How Do You Determine the Life of an Asset?

To determine the life of an asset, you need to take into account its age, the frequency of use, and your business conditions. The IRS publishes guidelines to help with your estimations.

What Assets Have a Short Lifespan?

Short-term assets have a lifespan of less than a year. They include items such as cash, cash equivalents, and accounts receivable. Fixed assets such as computers and software also have lifespans of about three to five years.

What Assets Have a Long Lifespan?

Assets such as land, buildings, furniture, and machinery have long lifespans, ranging from five to 50 years,

How to Calculate the Useful Life of an Asset?

For calculating asset depreciation, you should consider part experience with similar assets, industry practice, and engineering estimates.

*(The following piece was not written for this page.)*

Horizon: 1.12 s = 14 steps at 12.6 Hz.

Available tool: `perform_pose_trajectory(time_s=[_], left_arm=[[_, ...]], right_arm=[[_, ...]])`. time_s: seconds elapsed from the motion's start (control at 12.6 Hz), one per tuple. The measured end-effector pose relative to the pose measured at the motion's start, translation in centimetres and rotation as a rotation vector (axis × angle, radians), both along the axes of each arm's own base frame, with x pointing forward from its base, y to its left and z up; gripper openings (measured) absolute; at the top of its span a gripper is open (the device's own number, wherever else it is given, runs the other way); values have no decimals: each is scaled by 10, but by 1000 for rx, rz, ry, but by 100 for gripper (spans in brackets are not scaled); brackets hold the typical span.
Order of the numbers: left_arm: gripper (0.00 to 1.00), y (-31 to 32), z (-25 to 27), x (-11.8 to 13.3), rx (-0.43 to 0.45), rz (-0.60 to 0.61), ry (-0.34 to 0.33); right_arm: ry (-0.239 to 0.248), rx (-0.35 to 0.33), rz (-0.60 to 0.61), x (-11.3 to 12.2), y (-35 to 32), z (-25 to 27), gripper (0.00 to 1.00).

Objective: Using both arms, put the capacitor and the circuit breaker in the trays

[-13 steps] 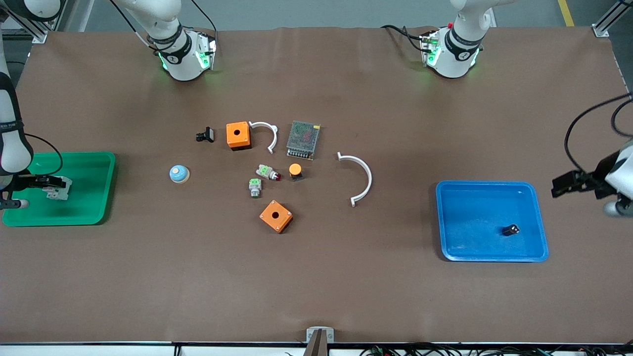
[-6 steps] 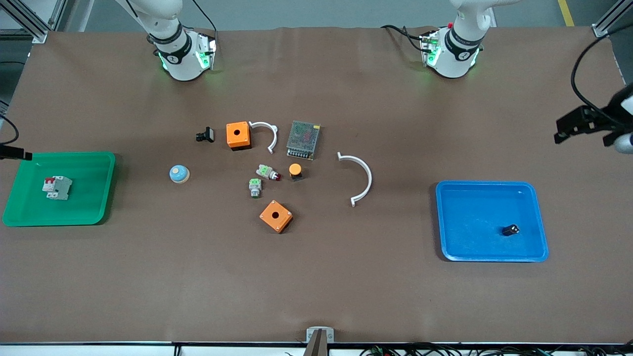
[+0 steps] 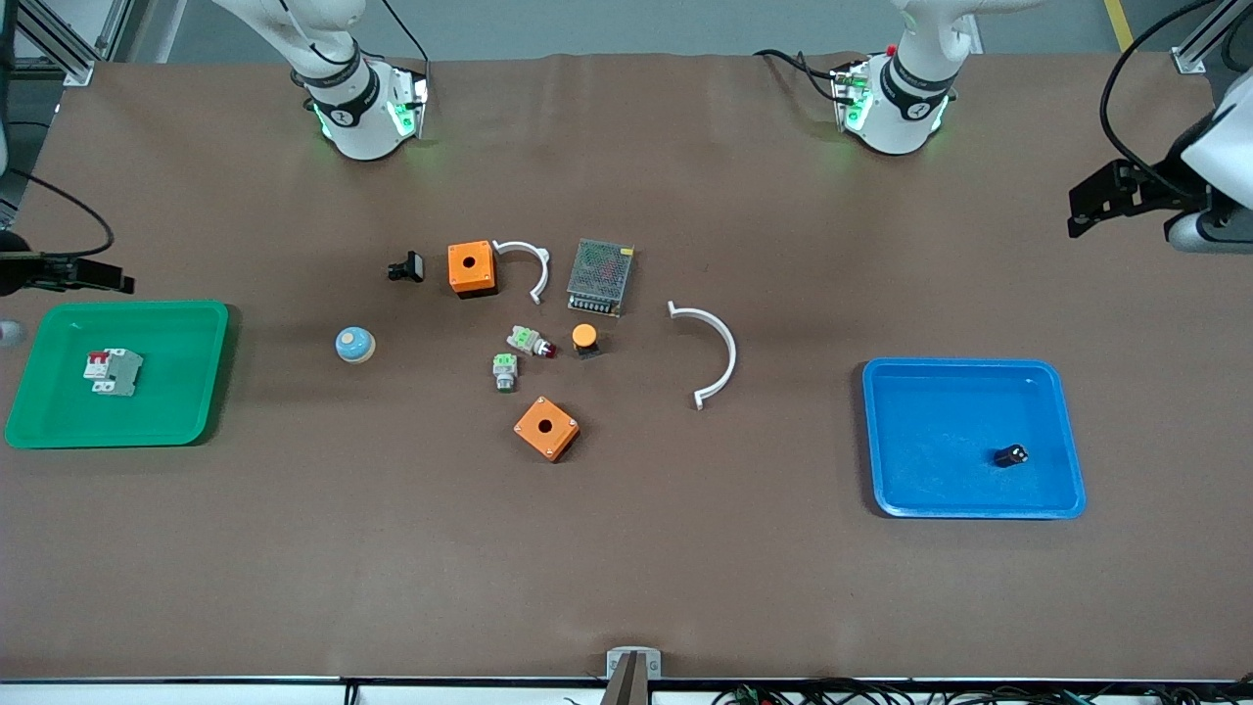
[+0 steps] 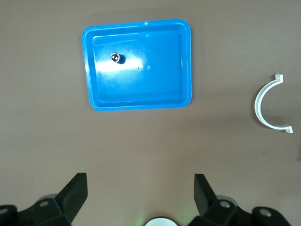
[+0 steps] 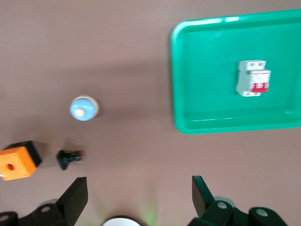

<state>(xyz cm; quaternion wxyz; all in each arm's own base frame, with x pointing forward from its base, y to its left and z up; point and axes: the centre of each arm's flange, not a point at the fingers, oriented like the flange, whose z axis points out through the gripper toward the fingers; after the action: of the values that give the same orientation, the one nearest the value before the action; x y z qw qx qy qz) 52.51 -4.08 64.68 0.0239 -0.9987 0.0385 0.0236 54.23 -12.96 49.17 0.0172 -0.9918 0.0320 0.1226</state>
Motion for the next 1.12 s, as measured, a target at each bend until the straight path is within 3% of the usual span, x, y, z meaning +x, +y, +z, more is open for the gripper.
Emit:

What are factors considered in determining the useful life of intangible assets?

The IAS 38 underlines certain factors that can be used to determine the life of an intangible asset, such as:.
Expected usage. The length that the asset is expected to produce benefits for the business. ... .
Product life cycle. ... .
Technical obsolescence. ... .
Competitor action. ... .
Maintenance expenditure..

Can you increase the useful life of an asset?

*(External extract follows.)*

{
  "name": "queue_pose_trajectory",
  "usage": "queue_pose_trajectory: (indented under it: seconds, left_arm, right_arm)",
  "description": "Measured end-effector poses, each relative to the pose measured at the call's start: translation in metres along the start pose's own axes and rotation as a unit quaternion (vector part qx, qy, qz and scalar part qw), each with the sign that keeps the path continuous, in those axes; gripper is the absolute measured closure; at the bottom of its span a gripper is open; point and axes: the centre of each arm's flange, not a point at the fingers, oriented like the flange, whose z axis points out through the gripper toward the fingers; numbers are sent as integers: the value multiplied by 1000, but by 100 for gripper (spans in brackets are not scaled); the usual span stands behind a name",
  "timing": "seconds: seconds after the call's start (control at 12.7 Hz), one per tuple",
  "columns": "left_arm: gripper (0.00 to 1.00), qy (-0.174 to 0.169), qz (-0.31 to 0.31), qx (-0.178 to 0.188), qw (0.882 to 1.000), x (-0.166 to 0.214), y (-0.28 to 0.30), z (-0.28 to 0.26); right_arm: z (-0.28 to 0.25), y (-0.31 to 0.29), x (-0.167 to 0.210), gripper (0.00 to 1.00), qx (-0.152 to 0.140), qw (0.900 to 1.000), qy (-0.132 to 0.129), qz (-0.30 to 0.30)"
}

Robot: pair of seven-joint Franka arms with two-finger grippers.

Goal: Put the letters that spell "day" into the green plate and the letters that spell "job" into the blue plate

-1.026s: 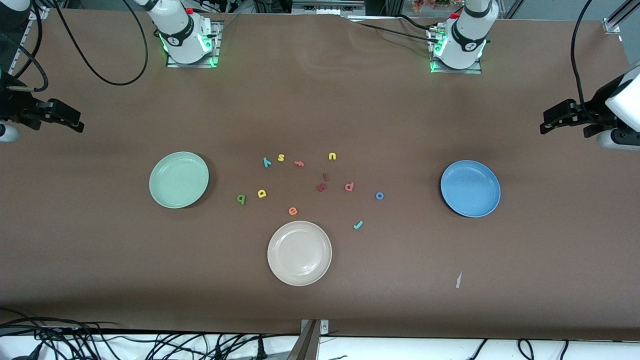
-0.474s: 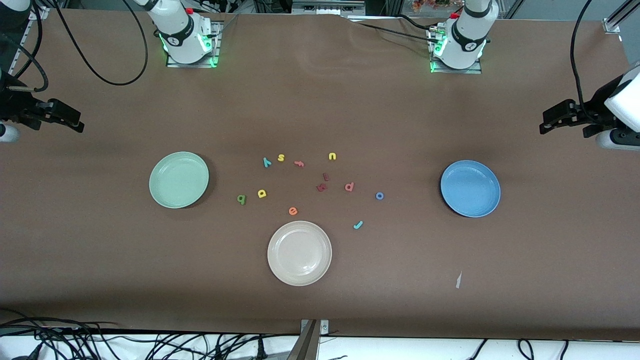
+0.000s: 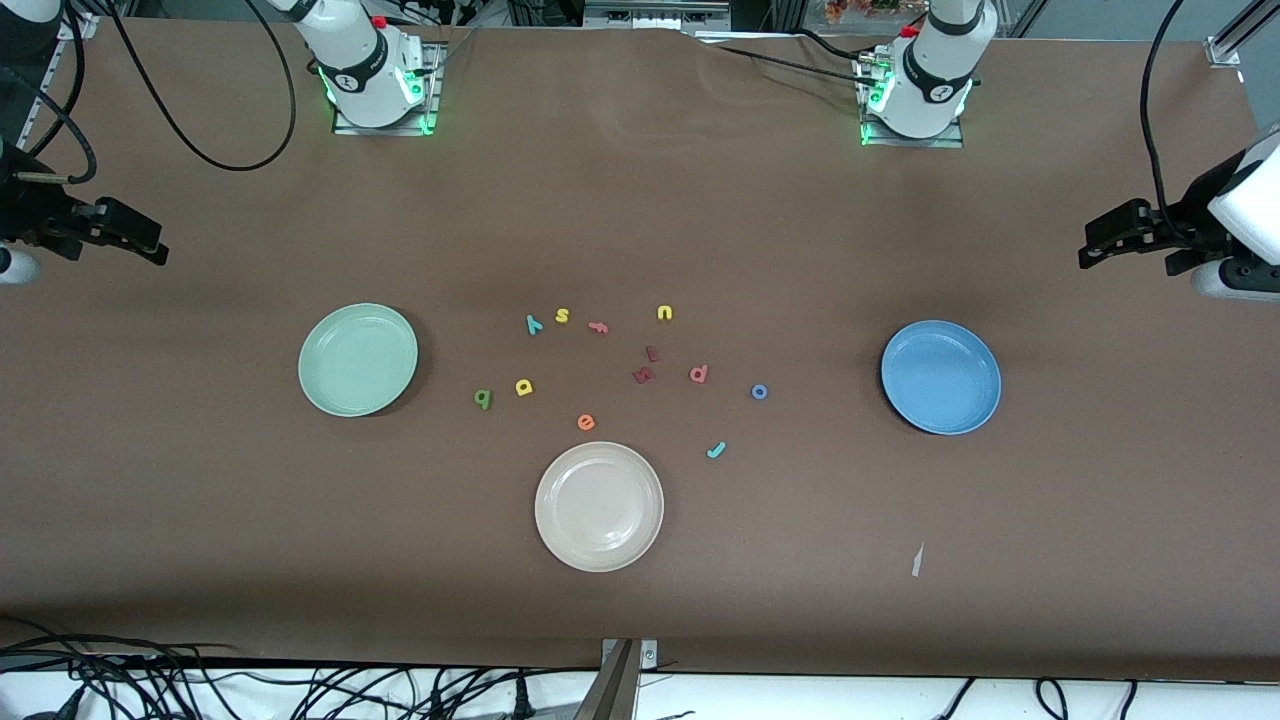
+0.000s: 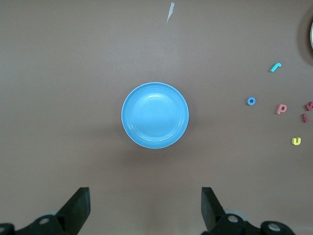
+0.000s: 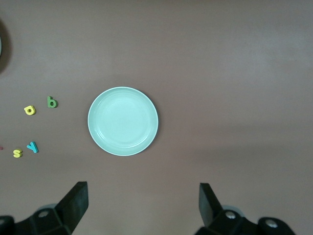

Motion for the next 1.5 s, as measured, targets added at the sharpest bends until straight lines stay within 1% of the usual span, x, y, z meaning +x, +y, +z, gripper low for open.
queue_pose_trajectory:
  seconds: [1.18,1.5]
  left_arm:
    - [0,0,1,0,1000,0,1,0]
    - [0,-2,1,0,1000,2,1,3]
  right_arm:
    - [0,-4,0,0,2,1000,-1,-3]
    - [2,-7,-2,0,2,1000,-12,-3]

Key Takeaways. Extraordinary repairs are capitalized expenses that increase the future deprecation of an asset over the remainder of its useful life. Extraordinary repairs must extend the useful life of the asset beyond one year, and the value of the repair must be materially significant.

How is the useful life of an asset defined?

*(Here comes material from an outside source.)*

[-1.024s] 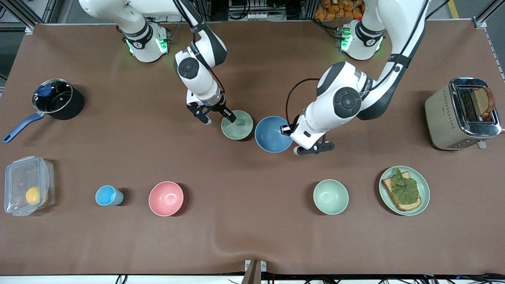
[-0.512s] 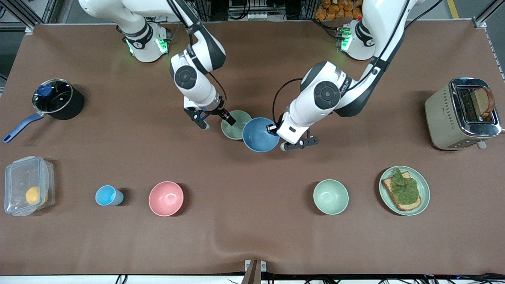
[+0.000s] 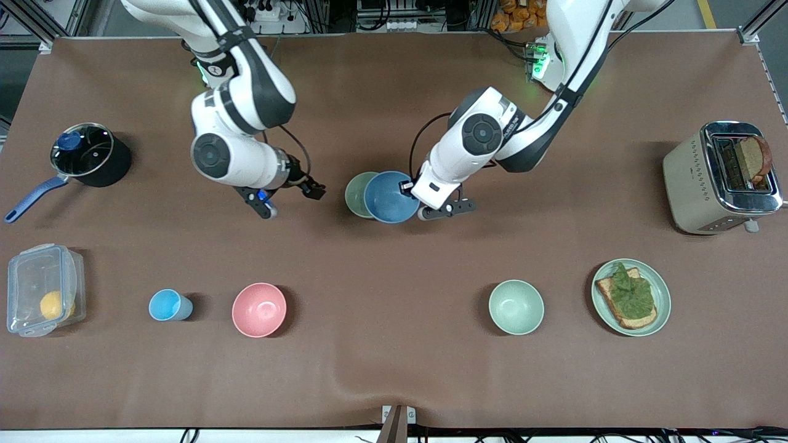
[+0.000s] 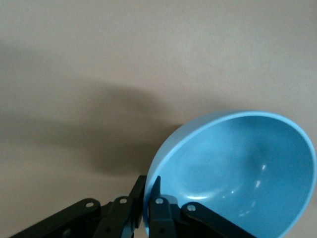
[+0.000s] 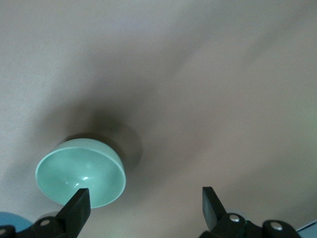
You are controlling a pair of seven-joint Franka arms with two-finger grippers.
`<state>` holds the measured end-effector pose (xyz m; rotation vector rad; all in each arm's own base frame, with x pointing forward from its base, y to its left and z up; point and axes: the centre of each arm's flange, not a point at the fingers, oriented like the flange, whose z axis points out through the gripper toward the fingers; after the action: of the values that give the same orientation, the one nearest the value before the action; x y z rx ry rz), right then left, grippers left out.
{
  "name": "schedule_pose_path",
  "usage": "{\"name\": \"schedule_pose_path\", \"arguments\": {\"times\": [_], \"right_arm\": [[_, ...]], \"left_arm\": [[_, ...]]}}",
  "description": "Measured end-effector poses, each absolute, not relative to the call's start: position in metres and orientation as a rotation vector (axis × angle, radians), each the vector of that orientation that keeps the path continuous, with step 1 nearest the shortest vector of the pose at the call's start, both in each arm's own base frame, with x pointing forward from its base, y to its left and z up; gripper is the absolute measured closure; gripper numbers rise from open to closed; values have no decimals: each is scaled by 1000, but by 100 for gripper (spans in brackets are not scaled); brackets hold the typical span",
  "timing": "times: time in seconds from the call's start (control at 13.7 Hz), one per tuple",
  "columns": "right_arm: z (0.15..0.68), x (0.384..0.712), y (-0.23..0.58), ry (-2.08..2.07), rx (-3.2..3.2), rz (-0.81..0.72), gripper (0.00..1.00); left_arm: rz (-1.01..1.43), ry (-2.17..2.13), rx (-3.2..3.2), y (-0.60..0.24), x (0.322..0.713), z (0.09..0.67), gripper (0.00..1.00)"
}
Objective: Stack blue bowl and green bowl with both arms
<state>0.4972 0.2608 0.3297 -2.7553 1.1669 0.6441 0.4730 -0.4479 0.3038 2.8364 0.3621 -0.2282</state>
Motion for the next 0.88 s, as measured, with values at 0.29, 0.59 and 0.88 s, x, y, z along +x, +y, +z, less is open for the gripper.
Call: {"name": "schedule_pose_path", "arguments": {"times": [0.29, 0.59, 0.88], "right_arm": [[325, 499, 247, 1193, -2747, 670, 0], [324, 507, 228, 1241, -2718, 673, 0], [325, 517, 207, 1311, -2641, 690, 0]], "left_arm": [[-251, 385, 2874, -468, 452, 286, 93], [-220, 433, 2919, -492, 443, 259, 93], [-229, 437, 2907, -510, 444, 250, 93]]}}
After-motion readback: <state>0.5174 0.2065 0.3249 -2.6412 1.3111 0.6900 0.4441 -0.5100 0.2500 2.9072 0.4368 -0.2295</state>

Definition of Asset's Useful Life An asset's useful life is the estimated period of time (or total amount of activity) that a long-lived asset will be economically feasible for use in a business. In other words, it is the expected number of years that the business asset will be in service for earning revenues.

How do you determine the useful life of a property?

How to determine the useful life of an asset. Most commonly, the depreciation of assets is calculated by dividing the cost of the asset by the estimated number of years in its life.